After three months and a rehabilitation regimen, Moore’s pain was gone. “I can play tennis every day if I want to,” said Moore. “Dr. Reber is a wonderful doctor. He understands athletic injuries because he’s an athlete. Athletic injuries are different from normal injuries.”
For Moore, a full recovery is key to staying active. “There are several parts of the body that are really important in any athletic endeavor and the knee is one of those.You brace, you pivot and do all kinds of things with your knees…and they have to be strong. If they’re not, you develop bad technical habits in your sport because one part of the body compensates for another.”

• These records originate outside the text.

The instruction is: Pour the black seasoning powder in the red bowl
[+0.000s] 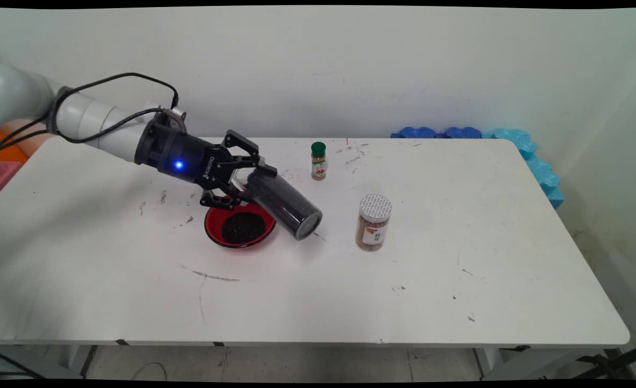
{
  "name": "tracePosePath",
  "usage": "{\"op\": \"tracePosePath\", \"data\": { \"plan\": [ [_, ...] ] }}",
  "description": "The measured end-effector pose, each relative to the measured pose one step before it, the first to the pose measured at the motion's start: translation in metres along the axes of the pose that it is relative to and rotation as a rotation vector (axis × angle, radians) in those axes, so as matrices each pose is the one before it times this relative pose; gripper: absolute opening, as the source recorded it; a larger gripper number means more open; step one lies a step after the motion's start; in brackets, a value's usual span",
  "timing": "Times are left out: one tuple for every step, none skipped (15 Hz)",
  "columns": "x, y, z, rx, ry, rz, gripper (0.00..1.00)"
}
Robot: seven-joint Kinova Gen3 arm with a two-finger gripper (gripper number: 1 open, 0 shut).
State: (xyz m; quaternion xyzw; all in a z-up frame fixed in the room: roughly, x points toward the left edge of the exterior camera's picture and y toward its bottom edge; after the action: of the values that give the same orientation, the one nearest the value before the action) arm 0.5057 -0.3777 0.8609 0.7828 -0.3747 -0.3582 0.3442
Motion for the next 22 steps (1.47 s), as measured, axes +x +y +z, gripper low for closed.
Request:
{"op": "tracePosePath", "data": {
  "plan": [
    [-0.00128, 0.00130, 0.00011, 0.00420, 0.00372, 0.02394, 0.00],
    [-0.00141, 0.00154, 0.00007, 0.00510, 0.00493, 0.02922, 0.00],
    [-0.00131, 0.00160, 0.00007, 0.00530, 0.00602, 0.02959, 0.00],
    [-0.00156, 0.00162, 0.00035, 0.00528, 0.00669, 0.03034, 0.00],
    [-0.00145, 0.00144, 0.00030, 0.00424, 0.00614, 0.02525, 0.00],
    [-0.00174, 0.00174, 0.00053, 0.00567, 0.00768, 0.02933, 0.00],
    [-0.00161, 0.00149, 0.00065, 0.00557, 0.00766, 0.02446, 0.00],
    [-0.00112, 0.00104, 0.00032, 0.00325, 0.00519, 0.01560, 0.00],
    [-0.00168, 0.00173, 0.00076, 0.00567, 0.00924, 0.02283, 0.00],
    [-0.00190, 0.00217, 0.00102, 0.00613, 0.01096, 0.02469, 0.00],
    [-0.00227, 0.00213, 0.00109, 0.00641, 0.01090, 0.02256, 0.00],
    [-0.00192, 0.00212, 0.00112, 0.00539, 0.01026, 0.01805, 0.00],
    [-0.00209, 0.00262, 0.00121, 0.00548, 0.01130, 0.01909, 0.00],
    [-0.00204, 0.00275, 0.00119, 0.00575, 0.01137, 0.01838, 0.00],
    [-0.00167, 0.00249, 0.00092, 0.00569, 0.00983, 0.01578, 0.00],
    [-0.00188, 0.00305, 0.00078, 0.00653, 0.01045, 0.01875, 0.00],
    [-0.00195, 0.00304, 0.00045, 0.00712, 0.00896, 0.01993, 0.00],
    [-0.00173, 0.00281, 0.00010, 0.00668, 0.00626, 0.01956, 0.00],
    [-0.00192, 0.00337, -0.00008, 0.00797, 0.00614, 0.02516, 0.00],
    [-0.00207, 0.00417, -0.00034, 0.00874, 0.00512, 0.03376, 0.00],
    [-0.00115, 0.00290, -0.00022, 0.00520, 0.00192, 0.02725, 0.00],
    [-0.00135, 0.00437, -0.00054, 0.00592, 0.00260, 0.04193, 0.00]
  ]
}}
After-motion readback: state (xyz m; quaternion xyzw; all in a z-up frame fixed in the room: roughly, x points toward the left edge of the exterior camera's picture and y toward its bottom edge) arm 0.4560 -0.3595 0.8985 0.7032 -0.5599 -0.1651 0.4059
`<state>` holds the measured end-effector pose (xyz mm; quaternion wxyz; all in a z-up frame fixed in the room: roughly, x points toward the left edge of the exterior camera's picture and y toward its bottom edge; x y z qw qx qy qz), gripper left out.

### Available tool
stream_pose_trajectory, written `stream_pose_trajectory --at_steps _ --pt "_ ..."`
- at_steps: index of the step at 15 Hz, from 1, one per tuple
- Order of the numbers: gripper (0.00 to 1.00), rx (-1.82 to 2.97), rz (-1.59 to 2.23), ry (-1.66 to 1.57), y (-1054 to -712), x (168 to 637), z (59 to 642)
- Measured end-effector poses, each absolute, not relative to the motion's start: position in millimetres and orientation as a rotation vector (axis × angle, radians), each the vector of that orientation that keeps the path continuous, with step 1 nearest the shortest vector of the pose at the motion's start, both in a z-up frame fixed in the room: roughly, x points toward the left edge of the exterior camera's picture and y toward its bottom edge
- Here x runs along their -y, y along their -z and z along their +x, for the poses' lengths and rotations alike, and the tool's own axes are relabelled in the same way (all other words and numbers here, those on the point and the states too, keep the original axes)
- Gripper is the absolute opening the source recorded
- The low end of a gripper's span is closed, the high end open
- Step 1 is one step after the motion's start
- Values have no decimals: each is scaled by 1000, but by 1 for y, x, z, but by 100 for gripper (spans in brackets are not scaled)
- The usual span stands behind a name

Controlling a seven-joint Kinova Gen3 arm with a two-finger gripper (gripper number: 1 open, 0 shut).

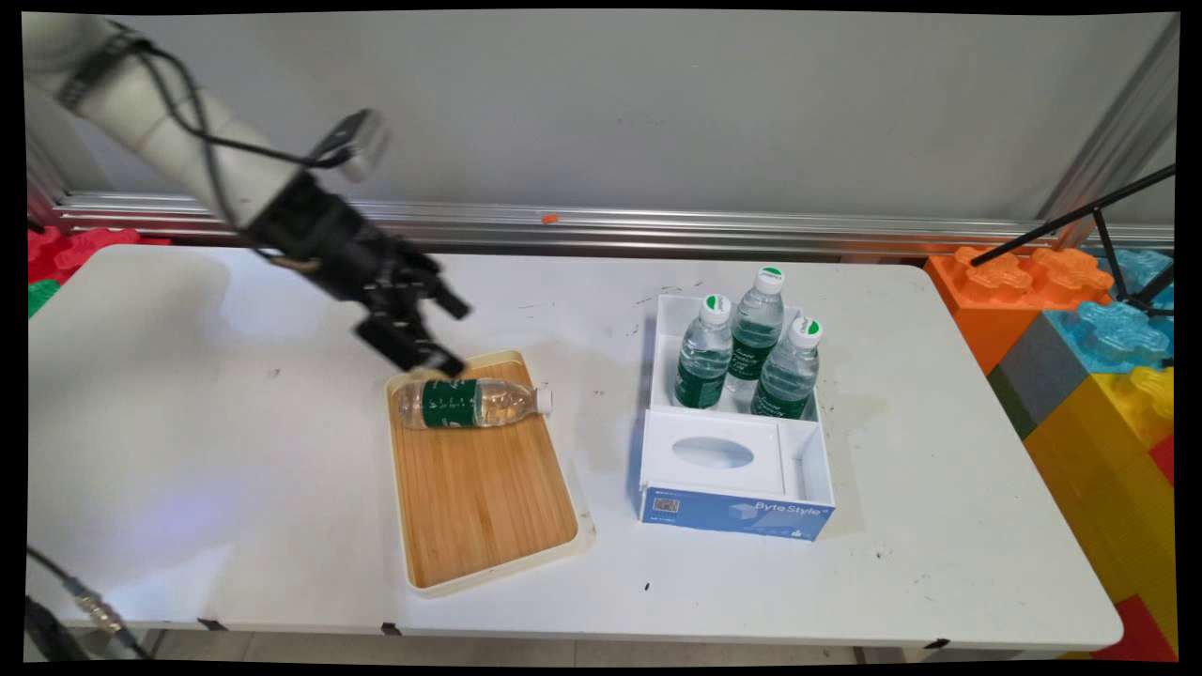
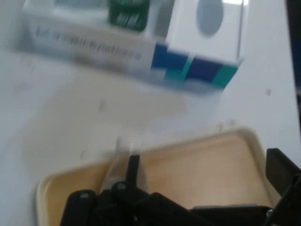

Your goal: Pick up the green bottle from the white box

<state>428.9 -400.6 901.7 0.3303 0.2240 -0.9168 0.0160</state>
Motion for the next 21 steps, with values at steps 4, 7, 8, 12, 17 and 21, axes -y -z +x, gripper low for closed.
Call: stream_pose_trajectory --at_steps 4,7,8,12,17,21 --pt "100 2295 510 -54 -894 422 374" --pt "100 2249 469 -146 -885 444 342" --pt "100 2236 455 -181 -883 450 331" --pt "100 2197 447 -246 -869 469 301" --pt "100 2220 474 -274 -838 487 291" --pt "100 2225 501 -273 -817 497 285"
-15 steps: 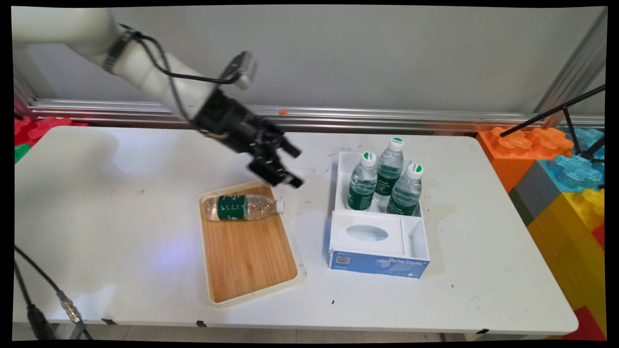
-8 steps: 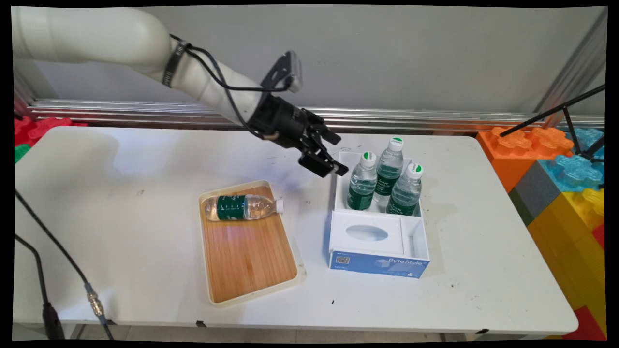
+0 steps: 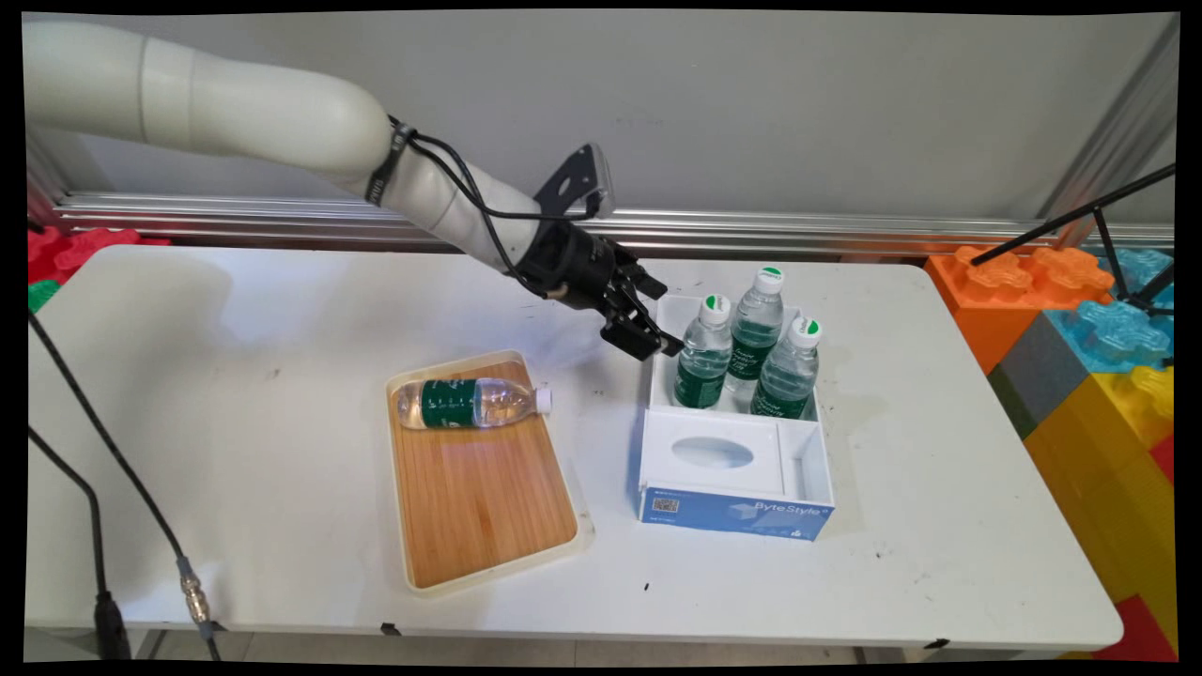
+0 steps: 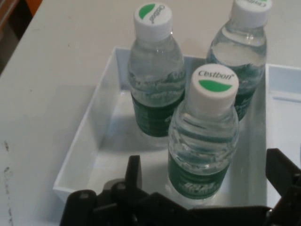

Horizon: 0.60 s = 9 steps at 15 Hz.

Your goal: Pick up the green bottle from the white box

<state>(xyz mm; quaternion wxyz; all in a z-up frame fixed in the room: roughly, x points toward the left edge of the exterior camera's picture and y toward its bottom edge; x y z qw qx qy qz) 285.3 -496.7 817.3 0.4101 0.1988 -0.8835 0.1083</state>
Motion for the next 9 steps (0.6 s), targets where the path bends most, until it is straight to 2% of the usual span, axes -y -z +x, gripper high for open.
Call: stream_pose_trajectory --at_steps 9 --pt "100 2180 527 -184 -792 508 268"
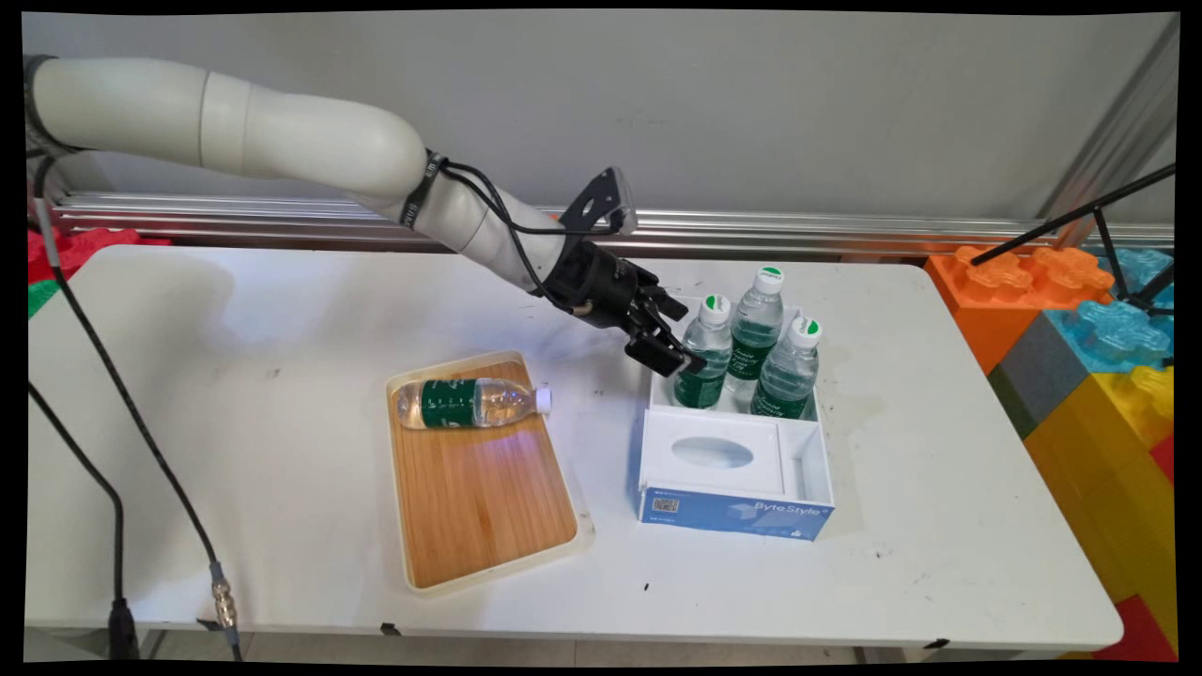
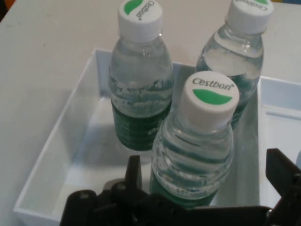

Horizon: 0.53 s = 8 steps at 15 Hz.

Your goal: Pick up the green bottle from the white box

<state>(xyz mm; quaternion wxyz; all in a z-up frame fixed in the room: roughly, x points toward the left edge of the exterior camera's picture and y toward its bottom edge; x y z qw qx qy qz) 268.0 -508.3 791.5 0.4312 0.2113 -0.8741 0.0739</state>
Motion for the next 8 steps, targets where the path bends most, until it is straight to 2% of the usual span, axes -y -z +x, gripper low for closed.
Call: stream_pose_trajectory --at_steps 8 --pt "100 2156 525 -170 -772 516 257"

Dr. Reber appreciates the support of Eisenhower in his endeavor to reach out to professional and recreational athletes alike.“Eisenhower and I have always had a great relationship. Their participation in the sports programs has been invaluable. It’s given us flexibility to cover special events like the Pacific Life Open and major golf tournaments.” As a tennis player, Dr. Reber is aware of how the game has changed. “There is so much more power. More speed. The athletes are better. It’s true for all sports.”
Peggy Michel and Raymond J. Moore don’t play on the tennis circuit anymore, but they’d like the game to be around for generations to come. Tennis is, after all, only second to soccer as the most popular sport in the world. A total of 142 countries enter the Davis Cup each year.
Michel and Moore would like to continue drawing the world’s best players to the Pacific Life Open, and with the support from other world-renowned tennis champions, they undoubtedly will. “Part of our new group of owners includes Chris Evert, Billie Jean King and Pete Sampras. They’ve given financial support and credibility to our tournament,” says Michel. According to Moore, it’s beyond the norm. “It’s unique for athletes to put up their own money to be investors. It’s really wonderful.”
Dr. Reber and his staff will be waiting on the sidelines, ready to help whenever they’re needed. For all the premier athletes who participate, that’s a very good thing.